In this example our growing surface is a lattice. This is not particularly realistic as few systems (if any) can be thought of as a growing chessboard, however, it does mean using mathematics is much easier. It is also often the case that lattice-based models will demonstrate the same behaviour as more realistic models. Therefore, a lattice can act as a useful abstraction: it simplifies but does not lose the salient features of the system you are interested in.
The cell population model on our lattice contains two-species. Species A is red, and moves quickly but proliferates slowly. Species B is blue, and moves slowly but proliferates quickly. This model also has volume exclusion, that is, a cell requires an empty site next to it to proliferate. Below are two videos, both of which have the same cell population model on them, but the lattice they are situated on is grown in different ways. Can you see the differences?
In the first video as the surface grows the red species dominates, whereas in the second video the blue species dominates. Why does this happen? Simply put, it is because the two growth mechanisms break down spatial correlations differently. In the growth mechanism in the second video, the larger the system gets, the faster it breaks down spatial correlations. This favours the blue cell population, and ultimately allows it to dominate. Below we have the same videos as before, but we have doubled the initial size of the surface in both cases. Notice how in the second video the blue cells dominate faster than they did previously?

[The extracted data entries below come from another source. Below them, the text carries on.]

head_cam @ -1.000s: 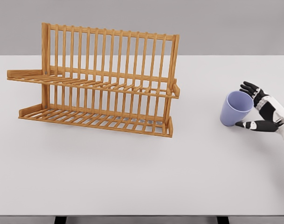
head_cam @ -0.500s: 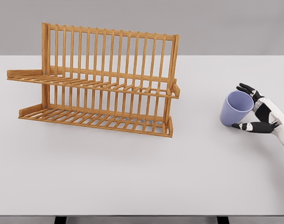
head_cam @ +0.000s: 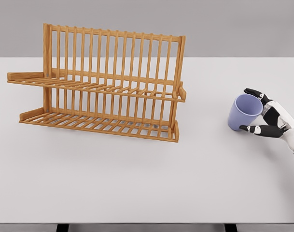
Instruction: Right arm put cup on second shelf
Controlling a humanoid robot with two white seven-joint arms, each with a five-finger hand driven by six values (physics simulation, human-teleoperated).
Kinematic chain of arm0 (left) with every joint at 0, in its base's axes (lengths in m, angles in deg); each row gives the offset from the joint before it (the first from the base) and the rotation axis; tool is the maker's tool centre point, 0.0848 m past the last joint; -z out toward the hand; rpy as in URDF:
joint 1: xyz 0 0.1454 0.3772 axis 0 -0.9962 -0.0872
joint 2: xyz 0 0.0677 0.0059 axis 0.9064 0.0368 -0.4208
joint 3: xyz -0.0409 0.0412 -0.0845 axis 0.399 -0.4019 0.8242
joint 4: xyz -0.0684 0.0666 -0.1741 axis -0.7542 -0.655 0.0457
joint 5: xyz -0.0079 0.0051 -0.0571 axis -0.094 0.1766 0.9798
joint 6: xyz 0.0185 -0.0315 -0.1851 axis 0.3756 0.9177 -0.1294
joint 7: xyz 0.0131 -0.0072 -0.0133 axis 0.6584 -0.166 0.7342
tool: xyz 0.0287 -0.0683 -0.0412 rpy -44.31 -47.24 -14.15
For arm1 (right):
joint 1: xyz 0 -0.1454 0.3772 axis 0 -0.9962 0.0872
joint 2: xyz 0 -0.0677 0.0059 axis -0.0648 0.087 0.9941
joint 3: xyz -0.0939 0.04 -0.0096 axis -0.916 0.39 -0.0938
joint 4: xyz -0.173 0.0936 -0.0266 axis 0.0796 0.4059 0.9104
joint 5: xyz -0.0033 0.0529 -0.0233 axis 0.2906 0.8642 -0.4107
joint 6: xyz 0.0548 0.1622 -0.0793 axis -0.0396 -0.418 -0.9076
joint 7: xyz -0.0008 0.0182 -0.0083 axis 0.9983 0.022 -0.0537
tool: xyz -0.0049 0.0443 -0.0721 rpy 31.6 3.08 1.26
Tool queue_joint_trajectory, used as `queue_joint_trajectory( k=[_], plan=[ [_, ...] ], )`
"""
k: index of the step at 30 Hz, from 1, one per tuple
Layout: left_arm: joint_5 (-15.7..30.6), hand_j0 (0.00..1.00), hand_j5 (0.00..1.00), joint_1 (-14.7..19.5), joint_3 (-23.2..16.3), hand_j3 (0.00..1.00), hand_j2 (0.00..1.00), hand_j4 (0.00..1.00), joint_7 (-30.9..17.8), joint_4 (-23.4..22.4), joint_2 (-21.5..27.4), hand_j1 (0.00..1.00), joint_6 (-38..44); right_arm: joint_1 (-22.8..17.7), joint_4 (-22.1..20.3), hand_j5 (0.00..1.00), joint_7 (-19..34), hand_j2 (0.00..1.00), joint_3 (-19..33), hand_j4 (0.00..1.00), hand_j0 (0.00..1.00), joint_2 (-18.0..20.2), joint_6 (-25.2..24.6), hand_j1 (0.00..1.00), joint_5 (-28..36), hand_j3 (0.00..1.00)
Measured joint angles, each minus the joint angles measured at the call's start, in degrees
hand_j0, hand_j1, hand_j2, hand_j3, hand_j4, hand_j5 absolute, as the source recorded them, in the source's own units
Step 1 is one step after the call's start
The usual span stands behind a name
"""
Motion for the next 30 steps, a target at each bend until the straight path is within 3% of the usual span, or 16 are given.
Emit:
queue_joint_trajectory(
  k=[2,18,30],
  plan=[
    [-0.01,1.00,1.00,0.00,0.01,1.00,1.00,1.00,0.00,0.00,0.00,1.00,0.00,-0.09,-0.08,0.80,-0.03,0.80,0.02,0.80,0.80,0.00,-0.02,0.80,0.17,0.80],
    [0.00,1.00,1.00,0.00,0.00,1.00,1.00,1.00,0.00,0.00,0.00,1.00,0.01,1.67,-1.98,0.72,0.05,0.72,0.12,0.72,0.72,0.40,-0.22,0.72,-0.07,0.72],
    [0.00,1.00,1.00,0.00,-0.01,1.00,1.00,1.00,0.00,0.00,0.00,1.00,-0.01,3.25,-7.00,0.68,0.06,0.68,0.32,0.68,0.68,0.40,-0.50,0.68,-0.02,0.68]
  ],
)
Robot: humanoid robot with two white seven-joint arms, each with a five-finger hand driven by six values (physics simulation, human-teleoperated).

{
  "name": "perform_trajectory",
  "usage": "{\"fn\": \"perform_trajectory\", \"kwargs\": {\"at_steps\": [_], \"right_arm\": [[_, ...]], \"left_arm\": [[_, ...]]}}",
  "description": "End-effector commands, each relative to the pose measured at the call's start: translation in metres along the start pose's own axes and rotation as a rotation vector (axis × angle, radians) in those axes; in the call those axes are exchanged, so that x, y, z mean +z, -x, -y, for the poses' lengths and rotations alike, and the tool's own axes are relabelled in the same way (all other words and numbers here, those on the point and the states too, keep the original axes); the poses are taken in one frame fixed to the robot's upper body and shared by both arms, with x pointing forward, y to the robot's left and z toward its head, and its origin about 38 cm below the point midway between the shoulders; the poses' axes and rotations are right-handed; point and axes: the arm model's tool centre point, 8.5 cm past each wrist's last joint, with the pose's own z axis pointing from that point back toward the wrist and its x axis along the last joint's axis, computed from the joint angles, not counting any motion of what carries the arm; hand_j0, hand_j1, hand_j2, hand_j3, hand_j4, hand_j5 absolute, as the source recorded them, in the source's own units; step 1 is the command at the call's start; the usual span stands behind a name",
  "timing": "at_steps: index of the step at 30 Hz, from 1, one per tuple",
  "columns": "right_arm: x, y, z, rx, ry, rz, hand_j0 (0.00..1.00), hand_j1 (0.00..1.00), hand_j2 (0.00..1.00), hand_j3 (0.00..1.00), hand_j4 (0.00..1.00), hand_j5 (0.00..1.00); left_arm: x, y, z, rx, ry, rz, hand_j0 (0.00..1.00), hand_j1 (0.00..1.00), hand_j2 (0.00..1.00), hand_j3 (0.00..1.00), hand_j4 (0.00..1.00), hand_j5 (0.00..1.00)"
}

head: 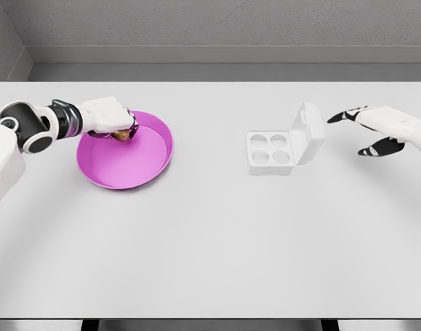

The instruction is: Pack egg into the box and close the box lid

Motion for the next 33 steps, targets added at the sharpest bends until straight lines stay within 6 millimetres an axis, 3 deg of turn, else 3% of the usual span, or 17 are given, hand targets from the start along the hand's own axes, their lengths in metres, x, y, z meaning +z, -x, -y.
{"fn": "perform_trajectory", "kwargs": {"at_steps": [1,8,22,26,33], "right_arm": [[0.001,0.000,0.001,-0.002,0.003,-0.001,0.85,0.85,0.85,0.85,0.85,0.85],[0.002,0.001,0.002,0.000,0.002,-0.004,0.85,0.85,0.85,0.85,0.85,0.85],[0.002,0.001,0.002,0.000,0.002,-0.004,0.85,0.85,0.85,0.85,0.85,0.85],[0.001,0.001,0.002,0.000,0.002,-0.002,0.85,0.85,0.85,0.85,0.85,0.85],[0.001,0.000,0.002,0.000,0.003,0.000,0.85,0.85,0.85,0.85,0.85,0.85]], "left_arm": [[0.002,-0.001,-0.005,-0.006,-0.016,0.001,0.47,0.47,0.47,0.47,0.47,0.47],[0.007,-0.007,-0.017,-0.027,-0.057,0.005,0.46,0.46,0.46,0.46,0.46,0.46],[0.020,-0.032,-0.061,-0.121,-0.181,0.037,0.44,0.44,0.44,0.44,0.44,0.44],[0.019,-0.039,-0.059,-0.119,-0.185,0.048,0.43,0.43,0.43,0.43,0.43,0.43],[0.019,-0.055,-0.074,-0.142,-0.233,0.076,0.43,0.43,0.43,0.43,0.43,0.43]]}}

Given the nature of the growth mechanisms above it suggests the following fun idea should be thought about. Imagine you are a little creature (pictured below) who is able to stand on the growing lattices described above. You are also magical, as you are able to see the governing equations of the physics at the place you stand. In the case of the first growth mechanism described (videos 1 and 3), as you move around the lattice you would always see the same equations - they are translationally invariant. As for the second growth mechanism (videos 2 and 4), as you move around the lattice the equations would change - this growth mechanism breaks a symmetry and translational invariance is lost. The work described on this page can be found here, here, and here.

This work was originally motivated by thinking about the formation of mammalian pigmentation patterns during embryonic development, and the second growth mechanism was used in the modelling.